Excelsa ferramenta pedagógica da vida, a reencarnação se torna o canal por onde trânsfugas do passado ressurgem nos cenários onde delinquiram para novos tentames no presente, buscando reabilitação diante dos inexoráveis decretos da vida.
Teratologias funcionam como freios aos impulsos infelizes, educando o ser que se deixou levar pela loucura dos instintos.
Limitações orgânicas reeducam a alma revoltada e tóxica, drenando as viciações teimosas.
Pobreza lecionando renúncia e desprendimento.
A solidariedade apertando laços que a intriga e a traição vergonhosa deslustraram em conúbios insensatos.
Ali, naquele cenário que a entidade veneranda se valeu para retratar algumas vidas, desfila um pouco de cada um de nós quando, igualmente visitados pelo infortúnio e pela dor, costumamos eleger a inconformação e a revolta como manifestações de nosso primarismo, acusando a sorte ou o destino pelos aguilhões que vai lançando em nossa estrada. Deslembrados das ocorrências perturbadoras de outrora, nos sentimos injustiçados pela Providência Divina quando desabam sob nossos telhados emocionais as periódicas tempestades da renovação e da mudança.
O granizo dos testemunhos.
O vendaval das mudanças abruptas.
A enchente de dores e holocaustos de que ninguém se furtará de enfrentar, hoje ou amanhã.
Os morros da indigência hoje estão por toda parte. Seja nas favelas, onde se ocultam os mais vulneráveis, seja nos condomínios de luxo, a dor espreita cada um, trazendo à sala de aula da existência as lições aviltadas no ontem próximo ou distante. Nenhum equívoco ou injustiça pode proceder de leis perfeitas. Pessoa alguma sob experiências difíceis a que não faça jus, seja por deliberação própria na pátria invisível, antes do mergulho na neblina carnal, sejam aquelas que a lei de causa e efeito preparou para reequilíbrio do ser perante a própria consciência.
Se presentemente atravessas rudes experimentos, difíceis lições e sorves a amarga cicuta, ergue teu semblante para a policromia dos céus e bendizes a prova que te aperfeiçoa.
Roga forças para suportar o madeiro que lavraste na marcenaria das próprias ações.
Silencia tua revolta sem sentido, buscando convertê-la em êmulo impulsionador de novos horizontes.
E quando as lágrimas sejam tantas que turvem a visão do caminho, recorre à prece ardente, rogando a Deus uma faísca que aponte rota segura na estreita avenida do aperfeiçoamento contínuo.

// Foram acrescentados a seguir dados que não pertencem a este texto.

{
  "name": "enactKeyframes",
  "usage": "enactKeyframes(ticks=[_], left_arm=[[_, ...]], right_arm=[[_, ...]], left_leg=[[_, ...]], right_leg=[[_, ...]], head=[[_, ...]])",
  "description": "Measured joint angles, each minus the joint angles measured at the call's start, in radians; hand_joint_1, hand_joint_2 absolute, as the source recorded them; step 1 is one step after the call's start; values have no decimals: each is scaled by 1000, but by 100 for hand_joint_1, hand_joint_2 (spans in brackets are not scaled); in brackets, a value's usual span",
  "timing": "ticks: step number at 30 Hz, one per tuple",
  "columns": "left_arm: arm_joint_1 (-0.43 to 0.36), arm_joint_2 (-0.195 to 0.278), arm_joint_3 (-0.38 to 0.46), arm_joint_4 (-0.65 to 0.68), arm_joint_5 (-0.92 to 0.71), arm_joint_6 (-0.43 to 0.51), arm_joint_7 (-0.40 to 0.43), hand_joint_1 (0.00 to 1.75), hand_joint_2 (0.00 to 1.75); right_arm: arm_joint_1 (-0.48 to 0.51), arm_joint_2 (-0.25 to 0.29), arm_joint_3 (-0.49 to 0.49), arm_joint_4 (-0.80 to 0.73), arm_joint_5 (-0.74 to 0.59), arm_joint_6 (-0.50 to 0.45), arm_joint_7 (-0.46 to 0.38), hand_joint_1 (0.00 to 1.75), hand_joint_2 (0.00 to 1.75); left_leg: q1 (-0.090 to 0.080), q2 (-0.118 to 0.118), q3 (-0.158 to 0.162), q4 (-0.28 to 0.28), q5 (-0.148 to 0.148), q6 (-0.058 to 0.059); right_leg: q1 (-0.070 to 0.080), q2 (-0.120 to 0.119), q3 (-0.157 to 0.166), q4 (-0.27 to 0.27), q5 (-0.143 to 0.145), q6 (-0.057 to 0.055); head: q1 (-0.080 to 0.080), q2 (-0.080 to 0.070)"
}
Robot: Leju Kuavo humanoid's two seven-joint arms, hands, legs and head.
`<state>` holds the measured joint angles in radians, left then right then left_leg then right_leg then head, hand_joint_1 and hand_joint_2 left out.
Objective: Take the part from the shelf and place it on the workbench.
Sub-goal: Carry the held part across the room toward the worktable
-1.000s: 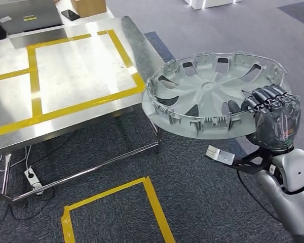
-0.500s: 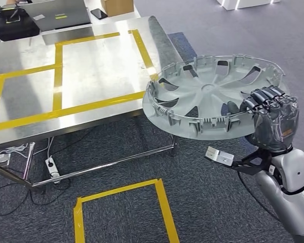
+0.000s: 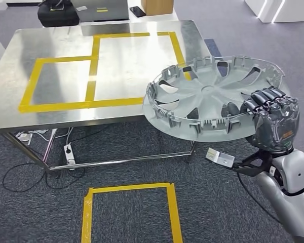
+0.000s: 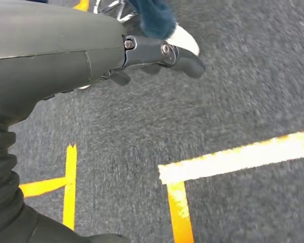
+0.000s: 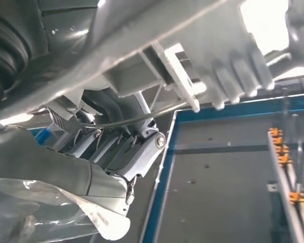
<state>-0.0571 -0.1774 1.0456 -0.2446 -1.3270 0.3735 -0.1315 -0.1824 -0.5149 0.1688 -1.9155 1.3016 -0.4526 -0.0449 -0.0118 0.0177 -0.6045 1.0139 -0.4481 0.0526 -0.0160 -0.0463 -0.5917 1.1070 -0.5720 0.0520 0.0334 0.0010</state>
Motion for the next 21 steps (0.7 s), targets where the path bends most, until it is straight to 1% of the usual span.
enactKeyframes(ticks=[1, 2, 3, 4, 5, 6, 7, 8, 9, 10, 12, 13, 14, 15, 16, 17, 18, 19, 20, 21], left_arm=[[-2, 0, 0, 0, 0, 1, -2, 0, 175], [-2, 0, 0, 0, -1, 2, -5, 0, 175], [-2, -1, 0, 0, -1, 2, -8, 0, 175], [-2, -2, 0, 0, -2, 2, -13, 0, 175], [-1, -2, 0, 0, -2, 2, -19, 0, 175], [-1, -3, 0, 0, -2, 1, -26, 0, 175], [-1, -3, 0, 0, -2, -1, -33, 0, 175], [-1, -3, 0, 0, -2, -3, -41, 0, 175], [-1, -2, 0, 0, -2, -4, -48, 0, 175], [0, -1, 0, 0, -2, -4, -53, 0, 175], [1, 2, 0, 0, -2, -3, -60, 0, 175], [1, 4, 0, 0, -2, -3, -62, 0, 175], [1, 6, 0, 0, -2, -3, -63, 0, 175], [0, 8, 0, 0, -2, -3, -65, 0, 175], [0, 8, 0, 0, -2, -4, -66, 0, 175], [0, 8, 0, 0, -2, -4, -67, 0, 175], [1, 9, 0, 0, -2, -4, -69, 0, 175], [1, 9, 0, 0, -2, -4, -71, 0, 175], [2, 10, 0, 0, -2, -4, -72, 0, 175], [2, 11, 0, 0, -2, -4, -73, 0, 175]], right_arm=[[0, -1, -1, 0, -2, 0, 0, 175, 175], [1, -2, -2, 0, -6, 0, -1, 175, 175], [2, -2, -2, 0, -12, 1, -2, 175, 175], [3, -2, -2, 0, -17, 1, -3, 175, 175], [5, -2, -2, 0, -21, 2, -3, 175, 175], [6, -2, -2, 0, -23, 1, -3, 175, 175], [8, -3, -3, 0, -24, 1, -4, 175, 175], [10, -4, -3, -1, -25, -1, -4, 175, 175], [13, -4, -5, -2, -25, -2, -5, 175, 175], [16, -5, -7, -3, -26, -5, -6, 175, 175], [22, -6, -12, -6, -26, -8, -8, 175, 175], [24, -6, -14, -7, -26, -9, -10, 175, 175], [26, -7, -16, -8, -26, -10, -11, 175, 175], [28, -7, -17, -9, -27, -10, -12, 175, 175], [30, -8, -18, -9, -27, -11, -14, 175, 175], [31, -8, -18, -9, -27, -12, -15, 175, 175], [33, -8, -18, -9, -27, -13, -16, 175, 175], [35, -8, -18, -9, -27, -14, -17, 175, 175], [37, -8, -18, -9, -27, -14, -18, 175, 175], [39, -8, -18, -9, -27, -15, -18, 175, 175]], left_leg=[[1, -8, 0, 0, 0, 3], [1, -14, 0, 0, -1, 5], [0, -21, 1, 1, -2, 5], [0, -28, 2, 2, -3, 6], [1, -33, 3, 3, -5, 5], [2, -38, 5, 6, -8, 2], [2, -42, 6, 9, -12, -2], [1, -45, 4, 14, -16, -6], [-1, -47, 1, 19, -17, -11], [-2, -48, -3, 21, -18, -15], [-2, -48, -5, 23, -20, -21], [-1, -46, -7, 29, -27, -26], [0, -43, -16, 53, -42, -33], [2, -39, -36, 98, -66, -40], [5, -36, -65, 160, -94, -46], [8, -35, -100, 230, -121, -51], [10, -34, -128, 284, -137, -53], [11, -34, -142, 307, -133, -53], [12, -33, -139, 294, -111, -52], [12, -33, -118, 244, -74, -50]], right_leg=[[0, 25, -35, 65, -28, 2], [0, 37, -71, 129, -49, 4], [-1, 42, -100, 171, -55, 5], [-1, 44, -112, 179, -41, 6], [-2, 44, -105, 148, -9, 7], [-4, 44, -82, 87, 34, 8], [-6, 46, -54, 23, 64, 8], [-6, 49, -28, -33, 84, 7], [-6, 52, -13, -65, 91, 5], [-5, 54, -7, -75, 86, 1], [-5, 55, -4, -78, 86, -9], [-6, 53, -2, -79, 86, -14], [-8, 52, 1, -81, 85, -20], [-10, 50, 5, -83, 83, -26], [-10, 48, 7, -83, 81, -30], [-9, 46, 10, -83, 78, -33], [-9, 45, 13, -83, 76, -34], [-9, 44, 17, -83, 73, -34], [-9, 43, 22, -82, 70, -33], [-9, 43, 29, -83, 65, -32]], head=[[2, 0], [4, 0], [5, 0], [5, 0], [5, 0], [5, 0], [5, 0], [5, 0], [5, 0], [5, 0], [4, 0], [3, 0], [2, 0], [0, 0], [-1, 0], [-2, 0], [-2, 0], [-2, 0], [-2, 0], [-2, 0]])
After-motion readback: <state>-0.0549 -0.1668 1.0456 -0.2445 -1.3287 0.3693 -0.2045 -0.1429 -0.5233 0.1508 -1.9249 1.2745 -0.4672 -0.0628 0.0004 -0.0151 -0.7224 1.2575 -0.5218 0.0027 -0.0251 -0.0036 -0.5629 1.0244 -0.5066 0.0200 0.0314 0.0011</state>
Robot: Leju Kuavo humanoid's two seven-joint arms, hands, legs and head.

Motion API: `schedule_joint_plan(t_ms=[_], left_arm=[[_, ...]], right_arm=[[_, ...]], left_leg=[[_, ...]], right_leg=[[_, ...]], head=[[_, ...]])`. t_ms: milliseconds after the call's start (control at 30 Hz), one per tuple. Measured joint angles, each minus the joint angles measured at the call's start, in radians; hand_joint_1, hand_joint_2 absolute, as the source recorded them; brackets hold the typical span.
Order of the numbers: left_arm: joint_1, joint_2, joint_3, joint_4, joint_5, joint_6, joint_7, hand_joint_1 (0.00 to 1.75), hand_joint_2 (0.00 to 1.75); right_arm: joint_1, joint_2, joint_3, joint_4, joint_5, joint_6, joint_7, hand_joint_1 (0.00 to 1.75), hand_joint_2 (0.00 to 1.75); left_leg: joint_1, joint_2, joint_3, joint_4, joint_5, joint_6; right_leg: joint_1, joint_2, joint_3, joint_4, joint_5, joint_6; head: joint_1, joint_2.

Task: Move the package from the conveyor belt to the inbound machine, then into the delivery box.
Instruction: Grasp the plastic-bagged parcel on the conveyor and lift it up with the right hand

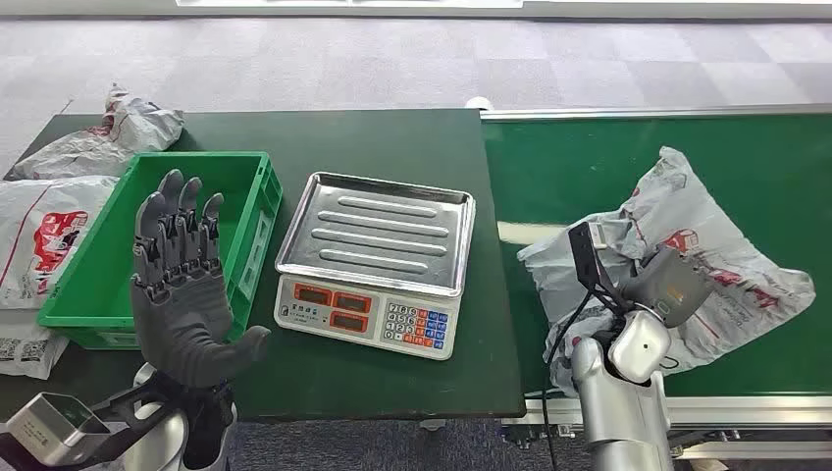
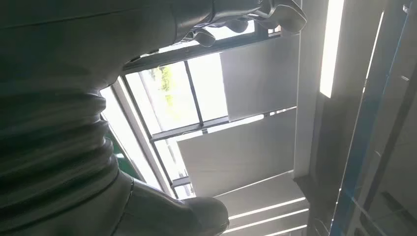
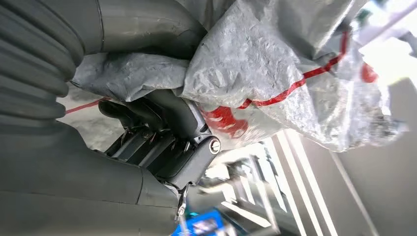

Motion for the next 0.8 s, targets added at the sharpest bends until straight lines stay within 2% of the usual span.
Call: schedule_joint_plan(t_ms=[100,233,400,567,667,800], left_arm=[[-0.001,0.000,0.000,0.006,0.001,0.000,-0.007,0.00,1.75],[-0.004,0.000,-0.001,0.024,0.002,0.000,-0.021,0.00,1.75],[-0.015,0.000,-0.015,0.066,0.009,-0.001,-0.034,0.00,1.75],[-0.027,0.000,-0.029,0.096,0.017,-0.003,-0.039,0.00,1.75],[-0.053,0.000,-0.034,0.123,0.023,-0.006,-0.043,0.00,1.75],[-0.093,-0.003,-0.040,0.161,0.032,-0.024,-0.055,0.00,1.75]], right_arm=[[-0.005,0.018,0.020,-0.061,-0.029,0.000,-0.072,1.75,1.75],[-0.020,0.041,0.097,-0.139,-0.077,-0.007,-0.170,1.75,1.75],[-0.086,0.068,0.255,-0.187,-0.065,0.004,-0.165,1.75,1.75],[-0.131,0.079,0.345,-0.193,-0.066,0.026,-0.171,1.75,1.75],[-0.170,0.095,0.401,-0.169,-0.142,0.108,-0.222,1.75,1.75],[-0.240,0.126,0.490,-0.065,-0.371,0.280,-0.354,1.75,1.75]], left_leg=[[0.000,0.000,0.001,0.000,0.000,0.000],[0.000,0.000,0.000,0.000,0.000,-0.001],[0.000,0.003,0.002,0.000,0.000,-0.001],[0.000,0.002,0.002,0.000,0.001,-0.001],[0.000,0.002,0.002,0.000,0.001,-0.001],[0.001,0.002,0.002,0.000,0.001,-0.001]], right_leg=[[0.000,0.001,0.000,0.000,0.000,0.000],[0.000,0.001,0.000,0.000,0.000,0.000],[0.000,0.003,0.000,0.000,0.000,-0.001],[0.000,0.003,0.000,0.000,0.000,-0.001],[0.000,0.003,0.000,0.000,0.001,-0.001],[0.001,0.003,0.000,0.000,0.001,-0.001]], head=[[0.000,0.000],[0.000,0.000],[0.000,0.000],[0.000,0.000],[0.000,0.000],[0.000,0.000]])
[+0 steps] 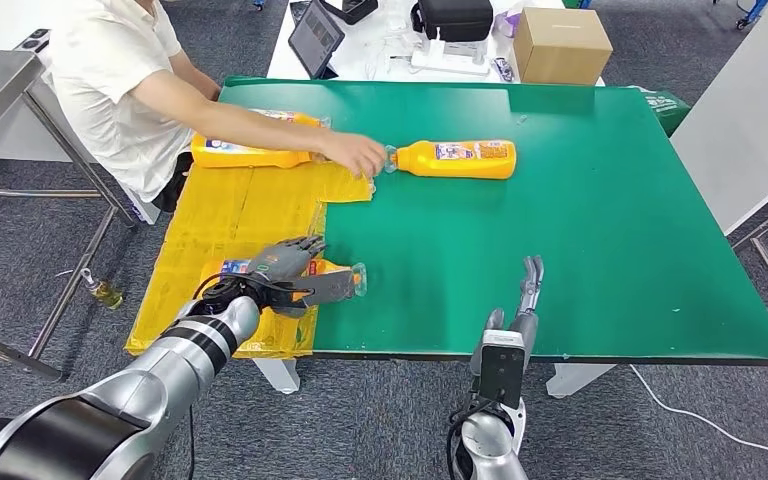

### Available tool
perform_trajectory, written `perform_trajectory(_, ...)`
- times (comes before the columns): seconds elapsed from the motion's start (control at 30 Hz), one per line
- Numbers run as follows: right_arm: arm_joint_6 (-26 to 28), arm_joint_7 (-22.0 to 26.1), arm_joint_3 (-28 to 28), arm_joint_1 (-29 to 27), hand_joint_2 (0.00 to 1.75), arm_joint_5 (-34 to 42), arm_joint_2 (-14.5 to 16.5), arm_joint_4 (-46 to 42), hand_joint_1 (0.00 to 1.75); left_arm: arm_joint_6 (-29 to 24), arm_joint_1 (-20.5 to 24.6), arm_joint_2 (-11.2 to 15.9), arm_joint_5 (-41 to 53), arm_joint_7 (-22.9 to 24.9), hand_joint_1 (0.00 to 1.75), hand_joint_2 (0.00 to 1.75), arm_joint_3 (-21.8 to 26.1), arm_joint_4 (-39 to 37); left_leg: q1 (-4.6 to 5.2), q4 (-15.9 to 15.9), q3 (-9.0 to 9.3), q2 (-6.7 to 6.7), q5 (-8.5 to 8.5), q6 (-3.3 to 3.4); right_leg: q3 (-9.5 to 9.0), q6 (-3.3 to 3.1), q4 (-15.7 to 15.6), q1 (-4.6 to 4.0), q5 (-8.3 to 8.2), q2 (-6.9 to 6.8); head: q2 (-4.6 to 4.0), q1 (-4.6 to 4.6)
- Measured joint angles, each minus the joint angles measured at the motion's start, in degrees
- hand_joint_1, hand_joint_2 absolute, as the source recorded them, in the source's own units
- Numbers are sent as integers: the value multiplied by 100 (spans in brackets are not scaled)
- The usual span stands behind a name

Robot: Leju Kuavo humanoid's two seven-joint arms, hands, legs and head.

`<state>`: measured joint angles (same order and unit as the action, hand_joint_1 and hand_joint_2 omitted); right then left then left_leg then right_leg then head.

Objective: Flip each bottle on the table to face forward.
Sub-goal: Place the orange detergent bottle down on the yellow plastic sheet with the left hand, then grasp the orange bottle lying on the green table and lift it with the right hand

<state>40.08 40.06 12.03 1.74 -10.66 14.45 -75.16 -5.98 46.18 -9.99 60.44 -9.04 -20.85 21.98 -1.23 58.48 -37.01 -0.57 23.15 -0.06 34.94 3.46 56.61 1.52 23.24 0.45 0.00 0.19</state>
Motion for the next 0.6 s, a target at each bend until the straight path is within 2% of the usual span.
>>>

Por mais duros sejam teus aguilhões, sobreviverás. E mesmo que a noite te seja medonha e escura, nada te impedirá de contemplar um novo amanhecer, onde, liberto dos andrajos e farrapos de tuas sandices de outrora, possas librar acima das inquietações da matéria, qual pássaro de luz, que se libertou da gaiola de ossos para singrar os espaços infinitos.
Dentro dele compreenderás que nunca fostes abandonado por Deus, que te reeducou no tempo e no espaço, te fazendo estrela rediviva para fruição da felicidade sem jaça.